September 20, 2012

Traveling, Business Woman, Packing Tips and other keywords I'm addicted to...

it has been 4 months and 3 weeks since we moved to our new apartment.  My husband's work area still needs to be organized as I have been focused on my own home office and closets...he rolls his eyes every time I get close to his stuff so it ain't lookin' good...
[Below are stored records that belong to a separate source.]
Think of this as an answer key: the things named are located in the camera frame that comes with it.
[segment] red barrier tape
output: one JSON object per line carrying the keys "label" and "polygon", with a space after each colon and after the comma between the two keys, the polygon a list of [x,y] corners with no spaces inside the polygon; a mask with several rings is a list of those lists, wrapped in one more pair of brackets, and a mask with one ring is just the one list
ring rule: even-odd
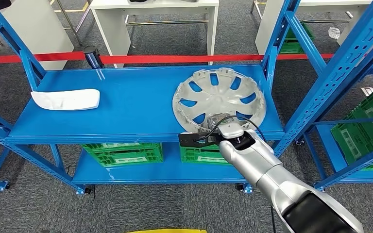
{"label": "red barrier tape", "polygon": [[[332,58],[333,54],[321,54],[323,59]],[[40,62],[46,61],[83,61],[85,55],[81,51],[36,54]],[[104,64],[142,64],[142,63],[199,63],[199,62],[230,62],[230,61],[260,61],[263,55],[213,55],[213,56],[178,56],[178,55],[129,55],[129,56],[101,56]],[[277,60],[305,60],[305,54],[282,54]],[[0,56],[1,63],[20,63],[16,55]]]}

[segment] white table
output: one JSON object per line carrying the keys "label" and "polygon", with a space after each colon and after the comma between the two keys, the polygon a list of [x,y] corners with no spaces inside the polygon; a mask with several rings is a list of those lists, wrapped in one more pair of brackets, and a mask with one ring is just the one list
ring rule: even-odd
{"label": "white table", "polygon": [[[12,0],[1,10],[33,54],[71,52],[74,47],[47,0]],[[40,62],[46,70],[63,69],[66,61]]]}
{"label": "white table", "polygon": [[[269,0],[256,35],[255,44],[259,54],[265,54],[272,31],[284,0]],[[342,44],[372,0],[301,0],[299,12],[351,12],[354,17],[337,40]]]}
{"label": "white table", "polygon": [[110,55],[127,55],[131,39],[125,24],[127,15],[208,14],[207,51],[214,54],[219,0],[93,0],[90,7]]}

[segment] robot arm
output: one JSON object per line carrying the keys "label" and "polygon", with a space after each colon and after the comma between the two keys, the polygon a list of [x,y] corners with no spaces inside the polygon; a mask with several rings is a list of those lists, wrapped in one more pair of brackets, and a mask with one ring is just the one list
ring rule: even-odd
{"label": "robot arm", "polygon": [[[361,223],[335,199],[287,171],[255,131],[244,130],[233,121],[218,129],[210,143],[219,143],[221,155],[265,195],[289,232],[364,232]],[[191,146],[188,141],[201,136],[180,134],[181,146]]]}

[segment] gray carpet floor
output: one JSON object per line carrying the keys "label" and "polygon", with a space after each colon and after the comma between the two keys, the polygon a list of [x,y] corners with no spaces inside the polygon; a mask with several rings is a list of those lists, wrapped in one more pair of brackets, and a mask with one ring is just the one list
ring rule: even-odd
{"label": "gray carpet floor", "polygon": [[[64,1],[67,9],[81,9],[83,0]],[[251,0],[221,0],[215,54],[256,53],[254,39],[259,17],[249,13]],[[77,25],[81,13],[69,13]],[[61,14],[61,22],[66,25]],[[300,19],[345,19],[344,14],[298,14]],[[130,17],[131,21],[202,18],[202,16]],[[338,45],[328,36],[329,27],[341,30],[345,24],[310,24],[315,44],[322,53],[333,53]],[[129,27],[132,35],[130,54],[205,54],[204,25],[157,25]],[[72,42],[78,47],[72,33]],[[92,14],[84,22],[79,36],[84,46],[95,45],[101,54],[106,47]],[[7,47],[0,55],[11,54]],[[86,62],[68,62],[66,68],[88,68]],[[316,79],[308,61],[278,61],[273,97],[282,122],[286,122]],[[338,103],[337,113],[329,119],[346,115],[365,98],[361,87],[373,87],[369,76]],[[30,88],[20,64],[0,65],[0,115],[15,123],[30,98]],[[51,159],[50,149],[35,145],[34,149]],[[328,166],[322,147],[317,151]],[[60,147],[64,164],[73,173],[80,147]],[[297,177],[313,184],[319,178],[306,146],[291,145],[281,157],[284,165]],[[77,196],[57,179],[10,153],[0,179],[9,179],[11,188],[0,193],[0,232],[25,233],[55,230],[62,233],[125,233],[161,228],[206,229],[209,233],[272,232],[271,214],[265,198],[256,190],[246,195],[233,184],[184,185],[98,185],[95,193]],[[337,184],[326,190],[350,210],[373,232],[373,184]]]}

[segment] blue shelf surface
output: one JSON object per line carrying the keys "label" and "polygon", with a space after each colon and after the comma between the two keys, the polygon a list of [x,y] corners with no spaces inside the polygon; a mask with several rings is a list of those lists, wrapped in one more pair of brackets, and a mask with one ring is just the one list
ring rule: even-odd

Japan has been really hot again this summer.  Humidity in the 60s in our apartment was kind of normal and the temperature was on average 30 degrees....IN our apartment...
Yesterday, we caught a cool breeze down here in south western Japan and today, miraculously it has not "rebounded" back to summer...looks like autumn is finally gonna start. (Knock on wood for me will you?)

So, why this post title?
The past 3 years on my current job I've been traveling quite often and already this year since I've moved I've been on some sort of business trip at least twice a month.


I've been organizing what's left in the aftermath of my decluttering...and a lot of things that have been helping me are the awesome videos on youtube and the blogs of some really dedicated organizers.   Some are professional organizers and some are not but I've been pretty successful with finding "help".
My favorite organizer at the moment is Alejandra. You can find her website here:


I thought maybe I could find some cool websites and people who travel a lot on business and will have great organizing tips.
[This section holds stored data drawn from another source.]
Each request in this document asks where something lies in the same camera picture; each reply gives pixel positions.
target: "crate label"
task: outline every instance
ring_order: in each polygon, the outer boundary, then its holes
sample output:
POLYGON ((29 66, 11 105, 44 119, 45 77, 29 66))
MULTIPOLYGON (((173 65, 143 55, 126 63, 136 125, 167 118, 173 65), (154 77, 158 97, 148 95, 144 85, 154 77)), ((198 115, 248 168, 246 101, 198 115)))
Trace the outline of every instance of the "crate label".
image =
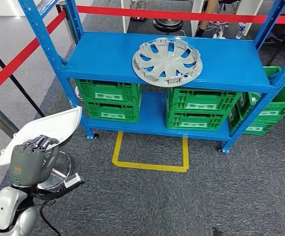
POLYGON ((95 98, 123 101, 123 96, 121 95, 100 93, 100 92, 95 92, 95 98))
POLYGON ((262 131, 263 127, 248 127, 247 131, 262 131))
POLYGON ((277 116, 279 111, 271 111, 271 112, 261 112, 259 116, 277 116))
POLYGON ((182 122, 179 127, 198 127, 198 128, 207 128, 207 123, 189 123, 189 122, 182 122))
POLYGON ((216 104, 188 103, 186 109, 216 110, 216 104))
POLYGON ((252 102, 253 103, 256 103, 257 102, 257 99, 256 97, 252 97, 252 102))
POLYGON ((126 119, 125 115, 124 115, 124 114, 111 114, 111 113, 106 113, 106 112, 101 112, 101 117, 115 118, 115 119, 126 119))

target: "person's leg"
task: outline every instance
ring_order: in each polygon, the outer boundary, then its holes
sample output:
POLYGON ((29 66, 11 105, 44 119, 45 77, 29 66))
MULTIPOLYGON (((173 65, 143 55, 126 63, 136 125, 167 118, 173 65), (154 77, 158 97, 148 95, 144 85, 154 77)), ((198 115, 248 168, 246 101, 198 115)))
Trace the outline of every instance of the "person's leg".
MULTIPOLYGON (((208 0, 207 7, 205 10, 205 13, 215 13, 216 6, 219 0, 208 0)), ((208 25, 209 21, 202 21, 199 29, 196 32, 195 37, 201 37, 206 27, 208 25)))

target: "stacked crates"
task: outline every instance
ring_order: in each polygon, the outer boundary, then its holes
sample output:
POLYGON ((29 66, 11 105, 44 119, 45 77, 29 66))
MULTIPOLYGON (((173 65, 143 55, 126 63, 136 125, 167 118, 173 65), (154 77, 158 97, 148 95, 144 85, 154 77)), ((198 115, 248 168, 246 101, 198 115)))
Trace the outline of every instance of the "stacked crates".
MULTIPOLYGON (((280 71, 279 66, 264 67, 268 76, 280 71)), ((229 113, 228 120, 230 131, 234 131, 244 117, 246 117, 261 94, 243 92, 238 102, 229 113)), ((285 115, 285 87, 274 97, 272 102, 265 107, 253 123, 248 127, 245 134, 264 135, 285 115)))
POLYGON ((166 125, 168 129, 219 130, 240 92, 194 88, 168 88, 166 125))
POLYGON ((138 122, 143 86, 139 84, 75 80, 90 118, 138 122))

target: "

I don't know if my kind of traveling is not normal or whatever...but I can't seem to find the right kind of website.  They are either more vacation oriented packing OR a little drab or basic that I get bored or don't learn anything new OR they are packing tips from guys...who,  no offense guys....pack their shoes WITHOUT putting them in bags...and I'm sorry but that just freaks me out...



that's why I have the weird blog title this time and this is my (lame, I know) version of trying to reach out to people who have similar needs....
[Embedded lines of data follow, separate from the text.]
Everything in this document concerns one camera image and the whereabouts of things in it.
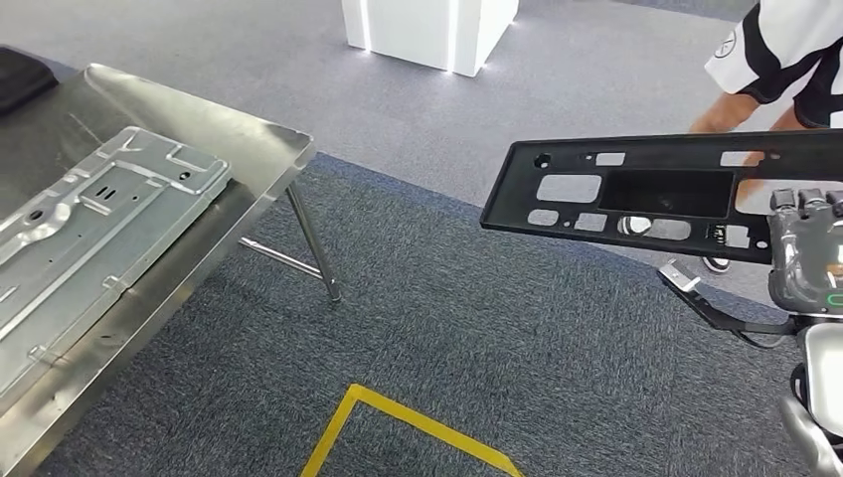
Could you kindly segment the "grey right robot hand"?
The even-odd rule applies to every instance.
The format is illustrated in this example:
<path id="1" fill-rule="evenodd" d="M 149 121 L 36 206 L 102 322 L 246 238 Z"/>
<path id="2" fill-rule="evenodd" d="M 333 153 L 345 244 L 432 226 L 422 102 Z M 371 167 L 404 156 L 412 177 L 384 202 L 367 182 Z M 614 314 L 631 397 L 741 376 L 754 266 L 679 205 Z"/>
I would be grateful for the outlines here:
<path id="1" fill-rule="evenodd" d="M 788 312 L 842 315 L 842 192 L 777 189 L 767 217 L 772 301 Z"/>
Here is my version of packing for a 4 day business trip with one free day in the middle.

Point 1. Bags for everything!

Garment bags (or "packing cubes" depending on the brand you are using) are essential especially if you are traveling by plane.  In the event you have to open your suitcase at customs you DON'T want to have all your clothes POP out (or worse your undies!).  This is not only embarrassing but inconvenient as well because you know it ain't gonna fit back in!

In Japan, I haven't seen the Eagle Creek packing cubes (they might be available but I am too lazy to look) but here we do have MUJI and they have lots of great things for packing.

If you don't travel that much and don't want to invest in a garment bag then get  big plastic Ziploc bags or even a pillowcase will do!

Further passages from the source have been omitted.